In September 2017, the Korean Webtoon Authors Association posted a statement regarding problems in Lezhin's late penalty fee. The late penalty fee charged the artist up to 9% of their monthly income should they give their manuscript late by more than two days after the due date. In November 2017, Lezhin released a statement announcing that the late penalty would be discontinued by February 1, 2018, to allow a three-month period to negotiate contracts with the artists.

In December 2017, an article reported a blacklist Lezhin had for their artists, which specifically excluded them from advertisements and promotional events. Lezhin responded by denying the existence of the blacklist. In January 2018, SBS reported a leaked email to exclude several works from the main page and any promotional works.

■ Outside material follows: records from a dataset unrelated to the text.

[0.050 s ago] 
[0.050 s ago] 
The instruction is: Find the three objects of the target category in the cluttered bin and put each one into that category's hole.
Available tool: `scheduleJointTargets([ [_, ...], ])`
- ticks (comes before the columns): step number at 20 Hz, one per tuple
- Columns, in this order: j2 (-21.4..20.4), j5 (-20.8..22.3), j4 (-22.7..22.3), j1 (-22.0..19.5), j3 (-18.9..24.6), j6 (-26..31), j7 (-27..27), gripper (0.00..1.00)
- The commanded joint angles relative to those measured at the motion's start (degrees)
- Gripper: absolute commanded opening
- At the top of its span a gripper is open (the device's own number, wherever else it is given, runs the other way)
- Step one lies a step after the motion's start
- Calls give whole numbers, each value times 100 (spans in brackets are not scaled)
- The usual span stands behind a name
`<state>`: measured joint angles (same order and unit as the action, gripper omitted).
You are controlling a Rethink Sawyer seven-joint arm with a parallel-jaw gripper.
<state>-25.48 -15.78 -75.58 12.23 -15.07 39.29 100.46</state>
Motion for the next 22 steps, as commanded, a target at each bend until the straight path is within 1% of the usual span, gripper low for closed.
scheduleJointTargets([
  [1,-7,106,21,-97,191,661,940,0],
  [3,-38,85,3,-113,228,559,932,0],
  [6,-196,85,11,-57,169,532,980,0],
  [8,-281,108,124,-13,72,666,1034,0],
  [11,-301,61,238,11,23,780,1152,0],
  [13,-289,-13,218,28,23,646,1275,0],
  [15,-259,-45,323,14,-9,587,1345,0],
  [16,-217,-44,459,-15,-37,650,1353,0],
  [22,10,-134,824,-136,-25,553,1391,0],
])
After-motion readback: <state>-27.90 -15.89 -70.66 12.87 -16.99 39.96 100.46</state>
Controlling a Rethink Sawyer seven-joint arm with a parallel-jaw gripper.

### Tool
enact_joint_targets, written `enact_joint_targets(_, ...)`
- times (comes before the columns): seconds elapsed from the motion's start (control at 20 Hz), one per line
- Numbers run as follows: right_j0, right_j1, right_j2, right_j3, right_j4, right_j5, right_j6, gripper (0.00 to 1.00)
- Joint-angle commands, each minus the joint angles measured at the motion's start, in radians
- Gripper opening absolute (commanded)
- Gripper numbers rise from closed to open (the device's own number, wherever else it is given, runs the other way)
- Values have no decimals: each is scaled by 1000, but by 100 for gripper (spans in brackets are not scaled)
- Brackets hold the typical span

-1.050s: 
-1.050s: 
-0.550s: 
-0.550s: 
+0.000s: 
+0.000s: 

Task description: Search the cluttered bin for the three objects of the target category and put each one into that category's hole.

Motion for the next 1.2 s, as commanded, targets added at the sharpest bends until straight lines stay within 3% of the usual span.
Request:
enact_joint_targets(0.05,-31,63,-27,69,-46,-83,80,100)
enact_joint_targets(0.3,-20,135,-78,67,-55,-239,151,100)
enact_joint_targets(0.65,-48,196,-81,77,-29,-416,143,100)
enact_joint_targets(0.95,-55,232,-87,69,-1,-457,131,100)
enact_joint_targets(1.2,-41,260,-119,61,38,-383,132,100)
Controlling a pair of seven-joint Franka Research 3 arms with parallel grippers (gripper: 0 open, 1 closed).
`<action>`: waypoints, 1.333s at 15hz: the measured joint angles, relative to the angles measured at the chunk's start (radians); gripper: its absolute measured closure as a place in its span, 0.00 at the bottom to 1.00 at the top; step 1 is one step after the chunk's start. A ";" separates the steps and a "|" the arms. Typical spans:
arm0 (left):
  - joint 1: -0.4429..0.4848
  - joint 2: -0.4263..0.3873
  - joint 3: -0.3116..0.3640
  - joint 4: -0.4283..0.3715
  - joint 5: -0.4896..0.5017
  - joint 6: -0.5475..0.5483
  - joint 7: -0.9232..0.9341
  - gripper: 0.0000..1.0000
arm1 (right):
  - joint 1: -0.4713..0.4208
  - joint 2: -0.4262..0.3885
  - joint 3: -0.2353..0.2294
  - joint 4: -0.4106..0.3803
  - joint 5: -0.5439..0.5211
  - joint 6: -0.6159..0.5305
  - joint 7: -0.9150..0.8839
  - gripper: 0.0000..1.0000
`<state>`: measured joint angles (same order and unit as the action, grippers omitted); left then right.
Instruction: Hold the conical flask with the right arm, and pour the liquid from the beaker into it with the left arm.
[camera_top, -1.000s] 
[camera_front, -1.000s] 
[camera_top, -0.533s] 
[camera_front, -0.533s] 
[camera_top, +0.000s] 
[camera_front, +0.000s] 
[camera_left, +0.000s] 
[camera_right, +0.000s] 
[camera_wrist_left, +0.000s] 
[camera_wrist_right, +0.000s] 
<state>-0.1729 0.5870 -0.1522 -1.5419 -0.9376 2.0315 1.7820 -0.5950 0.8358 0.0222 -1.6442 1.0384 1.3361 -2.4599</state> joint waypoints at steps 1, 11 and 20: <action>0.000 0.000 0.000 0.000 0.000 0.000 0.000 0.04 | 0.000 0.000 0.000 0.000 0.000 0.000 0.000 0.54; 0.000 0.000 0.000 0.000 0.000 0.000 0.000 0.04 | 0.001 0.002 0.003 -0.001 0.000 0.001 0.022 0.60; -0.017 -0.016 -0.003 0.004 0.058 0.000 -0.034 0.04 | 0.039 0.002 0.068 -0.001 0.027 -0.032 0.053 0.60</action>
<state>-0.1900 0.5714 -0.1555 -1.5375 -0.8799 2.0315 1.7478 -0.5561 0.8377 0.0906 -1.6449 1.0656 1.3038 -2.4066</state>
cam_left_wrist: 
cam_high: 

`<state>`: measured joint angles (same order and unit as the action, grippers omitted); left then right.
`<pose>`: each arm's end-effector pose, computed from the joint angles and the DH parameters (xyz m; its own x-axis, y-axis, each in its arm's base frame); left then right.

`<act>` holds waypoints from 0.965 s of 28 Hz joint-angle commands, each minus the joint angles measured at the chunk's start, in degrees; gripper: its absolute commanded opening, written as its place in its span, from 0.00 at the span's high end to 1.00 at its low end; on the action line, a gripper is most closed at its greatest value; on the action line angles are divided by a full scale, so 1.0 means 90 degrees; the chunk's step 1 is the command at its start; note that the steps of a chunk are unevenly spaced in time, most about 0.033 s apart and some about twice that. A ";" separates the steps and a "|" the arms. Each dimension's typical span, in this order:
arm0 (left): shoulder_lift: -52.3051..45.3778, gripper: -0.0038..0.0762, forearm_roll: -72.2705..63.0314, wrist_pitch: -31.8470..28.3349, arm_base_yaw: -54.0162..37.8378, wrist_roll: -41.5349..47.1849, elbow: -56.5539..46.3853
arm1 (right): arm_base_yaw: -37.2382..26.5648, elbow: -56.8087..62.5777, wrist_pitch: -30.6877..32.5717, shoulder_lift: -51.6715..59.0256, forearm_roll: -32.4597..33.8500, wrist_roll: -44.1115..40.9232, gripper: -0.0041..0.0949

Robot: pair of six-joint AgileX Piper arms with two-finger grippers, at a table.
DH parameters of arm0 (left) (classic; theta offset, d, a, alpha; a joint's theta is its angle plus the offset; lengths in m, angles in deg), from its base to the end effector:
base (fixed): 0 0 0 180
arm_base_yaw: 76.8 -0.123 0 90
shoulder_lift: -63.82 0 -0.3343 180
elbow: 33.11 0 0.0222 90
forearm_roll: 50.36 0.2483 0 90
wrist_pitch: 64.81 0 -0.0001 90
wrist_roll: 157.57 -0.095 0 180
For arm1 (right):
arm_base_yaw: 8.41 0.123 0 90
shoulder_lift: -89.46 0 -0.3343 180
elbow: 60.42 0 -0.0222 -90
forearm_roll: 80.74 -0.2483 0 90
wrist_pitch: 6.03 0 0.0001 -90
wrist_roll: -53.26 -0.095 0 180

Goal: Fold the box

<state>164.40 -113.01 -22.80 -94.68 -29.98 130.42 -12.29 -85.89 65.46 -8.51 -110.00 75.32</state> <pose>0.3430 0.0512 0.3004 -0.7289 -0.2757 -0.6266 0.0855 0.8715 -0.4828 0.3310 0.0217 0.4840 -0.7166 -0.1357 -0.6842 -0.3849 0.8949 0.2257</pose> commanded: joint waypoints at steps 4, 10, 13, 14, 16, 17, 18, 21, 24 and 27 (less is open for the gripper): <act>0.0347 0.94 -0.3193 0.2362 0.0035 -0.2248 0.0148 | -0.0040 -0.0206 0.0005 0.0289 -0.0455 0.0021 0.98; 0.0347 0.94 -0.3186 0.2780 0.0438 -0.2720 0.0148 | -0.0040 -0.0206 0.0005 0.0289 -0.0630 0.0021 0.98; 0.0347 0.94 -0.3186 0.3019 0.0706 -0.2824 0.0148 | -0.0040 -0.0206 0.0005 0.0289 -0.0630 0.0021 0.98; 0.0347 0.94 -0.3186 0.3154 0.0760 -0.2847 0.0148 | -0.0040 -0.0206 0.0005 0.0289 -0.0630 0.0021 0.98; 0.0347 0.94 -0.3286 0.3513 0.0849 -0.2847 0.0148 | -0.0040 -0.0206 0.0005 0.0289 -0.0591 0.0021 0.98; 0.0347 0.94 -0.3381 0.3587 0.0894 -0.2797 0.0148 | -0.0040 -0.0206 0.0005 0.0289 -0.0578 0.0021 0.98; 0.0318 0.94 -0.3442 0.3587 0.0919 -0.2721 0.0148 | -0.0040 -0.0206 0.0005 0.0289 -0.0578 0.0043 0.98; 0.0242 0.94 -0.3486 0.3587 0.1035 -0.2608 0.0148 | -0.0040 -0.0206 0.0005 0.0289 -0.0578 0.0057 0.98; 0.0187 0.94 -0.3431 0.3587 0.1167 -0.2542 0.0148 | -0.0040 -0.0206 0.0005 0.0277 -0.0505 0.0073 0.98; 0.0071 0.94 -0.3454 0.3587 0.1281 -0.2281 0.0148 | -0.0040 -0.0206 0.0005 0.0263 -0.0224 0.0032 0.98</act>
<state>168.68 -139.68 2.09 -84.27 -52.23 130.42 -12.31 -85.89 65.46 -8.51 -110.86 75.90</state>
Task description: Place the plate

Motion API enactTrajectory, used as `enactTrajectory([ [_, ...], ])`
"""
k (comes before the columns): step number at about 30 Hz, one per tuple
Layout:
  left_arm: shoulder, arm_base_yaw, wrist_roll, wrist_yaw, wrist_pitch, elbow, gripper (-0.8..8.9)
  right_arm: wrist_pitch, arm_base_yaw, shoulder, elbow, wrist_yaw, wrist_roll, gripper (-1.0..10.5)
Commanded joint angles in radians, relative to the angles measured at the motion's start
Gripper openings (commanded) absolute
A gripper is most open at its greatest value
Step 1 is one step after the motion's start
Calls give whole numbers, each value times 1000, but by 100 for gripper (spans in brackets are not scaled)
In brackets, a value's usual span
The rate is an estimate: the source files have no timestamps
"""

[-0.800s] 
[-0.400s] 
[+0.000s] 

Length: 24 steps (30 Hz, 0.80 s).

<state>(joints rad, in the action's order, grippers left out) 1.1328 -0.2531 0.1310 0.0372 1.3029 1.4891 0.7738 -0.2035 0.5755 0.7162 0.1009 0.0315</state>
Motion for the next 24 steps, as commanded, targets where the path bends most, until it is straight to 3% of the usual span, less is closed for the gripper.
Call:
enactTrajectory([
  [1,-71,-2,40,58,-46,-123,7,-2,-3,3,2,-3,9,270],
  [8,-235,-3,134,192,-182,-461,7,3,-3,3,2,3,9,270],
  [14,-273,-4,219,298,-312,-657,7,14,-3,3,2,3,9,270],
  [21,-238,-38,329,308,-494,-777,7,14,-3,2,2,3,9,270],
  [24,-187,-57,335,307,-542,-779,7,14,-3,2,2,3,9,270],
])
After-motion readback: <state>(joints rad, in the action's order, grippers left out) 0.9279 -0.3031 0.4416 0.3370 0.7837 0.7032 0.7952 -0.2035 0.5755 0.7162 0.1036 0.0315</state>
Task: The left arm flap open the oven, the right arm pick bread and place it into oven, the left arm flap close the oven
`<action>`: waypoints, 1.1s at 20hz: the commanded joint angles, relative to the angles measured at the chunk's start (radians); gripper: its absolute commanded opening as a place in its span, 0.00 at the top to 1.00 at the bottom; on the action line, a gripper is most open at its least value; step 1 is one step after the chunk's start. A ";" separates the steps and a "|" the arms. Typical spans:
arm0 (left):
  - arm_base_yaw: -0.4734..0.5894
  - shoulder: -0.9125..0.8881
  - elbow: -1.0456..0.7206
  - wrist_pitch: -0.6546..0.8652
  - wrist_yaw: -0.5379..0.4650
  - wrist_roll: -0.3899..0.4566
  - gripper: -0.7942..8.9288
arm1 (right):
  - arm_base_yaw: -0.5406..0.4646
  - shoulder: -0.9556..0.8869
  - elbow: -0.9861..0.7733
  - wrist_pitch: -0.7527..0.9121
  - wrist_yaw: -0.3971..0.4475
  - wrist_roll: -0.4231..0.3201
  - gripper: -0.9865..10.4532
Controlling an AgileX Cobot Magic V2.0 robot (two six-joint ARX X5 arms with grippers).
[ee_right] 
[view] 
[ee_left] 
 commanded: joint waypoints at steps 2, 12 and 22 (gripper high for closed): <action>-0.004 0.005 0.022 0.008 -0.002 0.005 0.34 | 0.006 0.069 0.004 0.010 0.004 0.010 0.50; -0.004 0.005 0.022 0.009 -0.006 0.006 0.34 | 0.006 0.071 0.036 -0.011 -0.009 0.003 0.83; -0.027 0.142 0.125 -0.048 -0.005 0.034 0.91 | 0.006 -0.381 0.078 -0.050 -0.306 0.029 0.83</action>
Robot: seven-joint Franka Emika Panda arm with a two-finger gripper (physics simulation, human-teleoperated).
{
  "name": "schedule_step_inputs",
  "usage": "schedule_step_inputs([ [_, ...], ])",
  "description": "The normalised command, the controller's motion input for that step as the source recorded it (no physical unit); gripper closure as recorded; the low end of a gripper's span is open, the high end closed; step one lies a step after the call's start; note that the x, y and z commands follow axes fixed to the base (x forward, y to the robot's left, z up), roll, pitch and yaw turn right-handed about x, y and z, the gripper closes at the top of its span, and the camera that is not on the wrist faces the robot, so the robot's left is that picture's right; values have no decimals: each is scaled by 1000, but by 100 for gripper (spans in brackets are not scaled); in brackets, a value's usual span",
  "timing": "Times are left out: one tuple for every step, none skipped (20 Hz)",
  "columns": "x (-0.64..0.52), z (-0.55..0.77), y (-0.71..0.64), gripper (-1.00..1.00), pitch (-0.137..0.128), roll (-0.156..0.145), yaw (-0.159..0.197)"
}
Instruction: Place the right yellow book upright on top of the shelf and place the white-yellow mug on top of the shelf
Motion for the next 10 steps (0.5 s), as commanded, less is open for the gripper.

In January 2018, Lezhin announced that their contracts with authors EunSong and Michii would be terminated on February 6. Both authors stated that they were informed not by Lezhin but by their social media accounts. Lezhin later stated that they would take legal action against EunSong and Michii for the spread of false rumors.

On January 11, a protest was held in front of the Lezhin office for the legal action and treatment against the authors. A forum organized by the culture ministry was held late in the month to address the issue of abusive practices within the industry.

In July 2018, Lezhin's CEO Hee-Sung Han officially acknowledged and apologized for the allegation that it created a blacklist of creators that gave them a disadvantages in the exposure and advertisements of their works as well as the confusion caused to writers after the sudden discontinuation of its web novel platform.